作者:50军150师448团特务连战士李昌茂

注:本文为《突围之战》之四,全文完

(五)凯旋:我们连出国作战90多人,第一批仅20多人回国,机要员漏译电报酿成悲剧,受到军事法庭审判

3月16日上午,我团的大部分官兵在越南艰难地熬过了生与死的十天十夜的考验之后,终于怀着无比高兴的心情,乘若干辆大卡车排着整齐的队伍沿公路从广西那坡县平孟关凯旋回国了。

一踏上祖国的土地,就受到当地群众的热烈欢迎。在昂首挺立的平孟关口,在绿树成荫的村庄,在部队回撤所经过的要道和路口上,到处是青松枝扎的凯旋门。沿途群众锣鼓喧天,彩旗招展。各族人民穿着鲜艳的服装载歌载舞,像欢庆盛大节日一样迎接凯旋的英雄部队。
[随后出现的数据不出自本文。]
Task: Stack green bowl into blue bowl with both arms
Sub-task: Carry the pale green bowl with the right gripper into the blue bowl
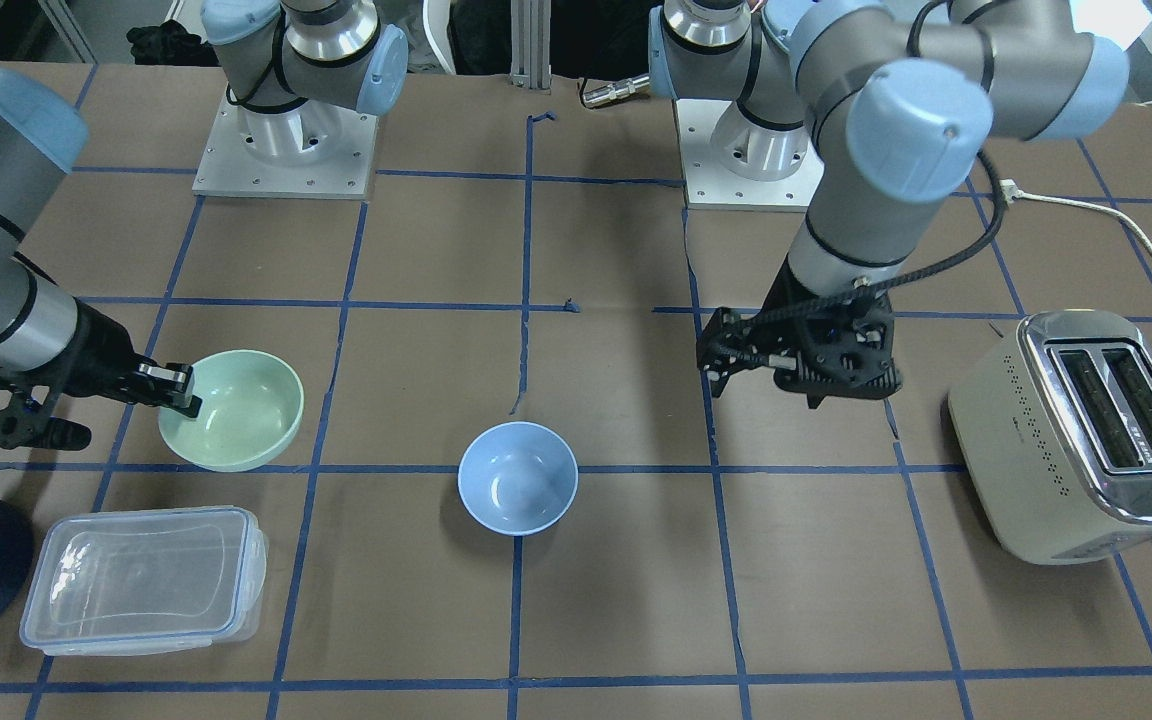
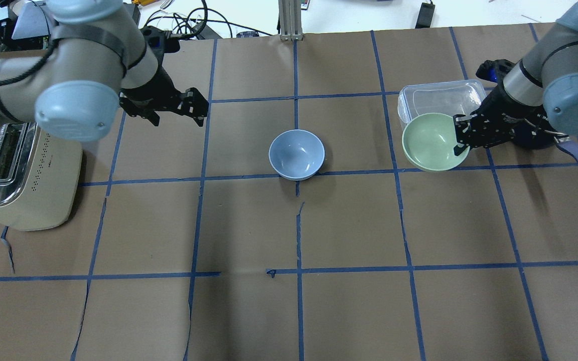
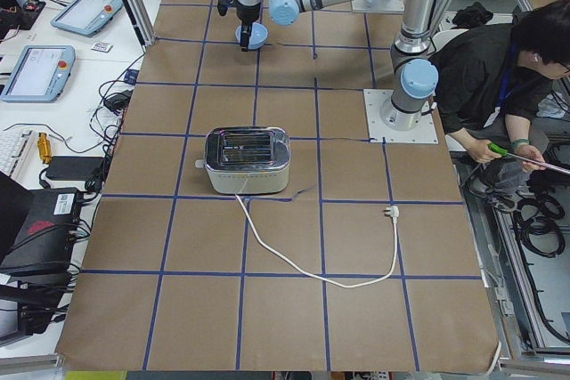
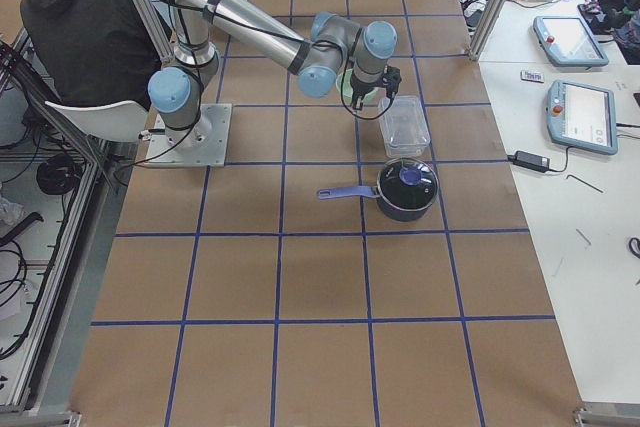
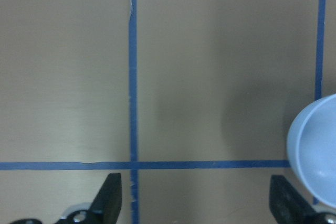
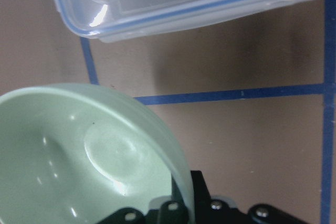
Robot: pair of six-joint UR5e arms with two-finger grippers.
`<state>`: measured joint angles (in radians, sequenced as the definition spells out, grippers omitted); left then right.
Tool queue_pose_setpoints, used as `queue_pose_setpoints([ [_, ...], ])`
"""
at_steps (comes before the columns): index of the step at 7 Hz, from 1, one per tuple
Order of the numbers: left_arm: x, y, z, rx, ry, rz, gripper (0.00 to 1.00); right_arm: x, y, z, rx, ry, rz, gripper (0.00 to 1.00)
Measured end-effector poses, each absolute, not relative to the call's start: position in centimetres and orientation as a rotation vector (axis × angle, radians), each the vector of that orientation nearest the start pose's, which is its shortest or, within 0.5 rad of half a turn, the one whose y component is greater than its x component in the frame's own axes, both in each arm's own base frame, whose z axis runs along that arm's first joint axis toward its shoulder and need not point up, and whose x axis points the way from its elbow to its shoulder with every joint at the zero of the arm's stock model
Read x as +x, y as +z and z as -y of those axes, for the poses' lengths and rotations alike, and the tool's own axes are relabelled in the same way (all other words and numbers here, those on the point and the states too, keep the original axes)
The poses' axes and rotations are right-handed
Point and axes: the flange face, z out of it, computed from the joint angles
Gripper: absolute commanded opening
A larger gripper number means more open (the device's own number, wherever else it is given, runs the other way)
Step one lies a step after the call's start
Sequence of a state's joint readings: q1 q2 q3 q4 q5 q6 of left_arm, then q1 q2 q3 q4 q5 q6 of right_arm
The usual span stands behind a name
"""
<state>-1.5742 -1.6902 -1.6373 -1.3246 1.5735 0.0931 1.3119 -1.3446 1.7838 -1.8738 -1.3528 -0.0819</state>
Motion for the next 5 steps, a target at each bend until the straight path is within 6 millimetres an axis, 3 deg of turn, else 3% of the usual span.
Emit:
queue_pose_setpoints([
  [1,-13.1,46.3,52.6,0.179,-0.098,-3.114,1.00,6.0,30.9,56.5,0.368,0.132,-2.879,0.00],
  [2,-12.9,49.4,51.5,0.188,-0.134,-3.101,1.00,10.0,31.1,56.9,0.451,0.140,-2.869,0.00],
  [3,-12.8,50.9,50.8,0.183,-0.152,-3.094,1.00,13.5,30.8,57.2,0.542,0.165,-2.851,0.00],
  [5,-12.7,51.0,50.4,0.171,-0.126,-3.097,1.00,19.5,29.2,57.8,0.665,0.197,-2.774,0.00],
])
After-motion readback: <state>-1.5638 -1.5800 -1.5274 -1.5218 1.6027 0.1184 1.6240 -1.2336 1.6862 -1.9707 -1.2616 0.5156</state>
当一辆辆英勇的战车和披着绿色伪装网的卡车,满载风尘仆仆的战士,拖着大炮,威风凛凛地开过来的时候,当一队队全副武装的战士迈着整齐的步伐,雄赳赳气昂昂地从凯旋门下走过的时候,早就迎候在公路两旁的各族群众,便一齐拥上前去。

1979年3月16日,我150师从平孟关口回国时的真实镜头(刘林楷摄),作者也在队伍之中

无比激动地表达他们对子弟兵的深情厚谊。身着各族服装的姑娘们跳起了欢乐的舞蹈,小伙子们把锣鼓敲得震天动地,少先队员们把心爱的红领巾佩戴在炮口上,把一把把五彩纸花像迎接新娘一样撒在坦克上、卡车上,撒在战士们身上;大爹大妈热情地呼唤着,把热腾腾的茶水送到战士们手上,把新鲜的香蕉、油炸的花生米、洗净切好的甘蔗、染成红色的熟鸡蛋……硬塞到战士们的衣袋和挎包里。欢呼声和鞭炮声,此起彼伏,经久不息。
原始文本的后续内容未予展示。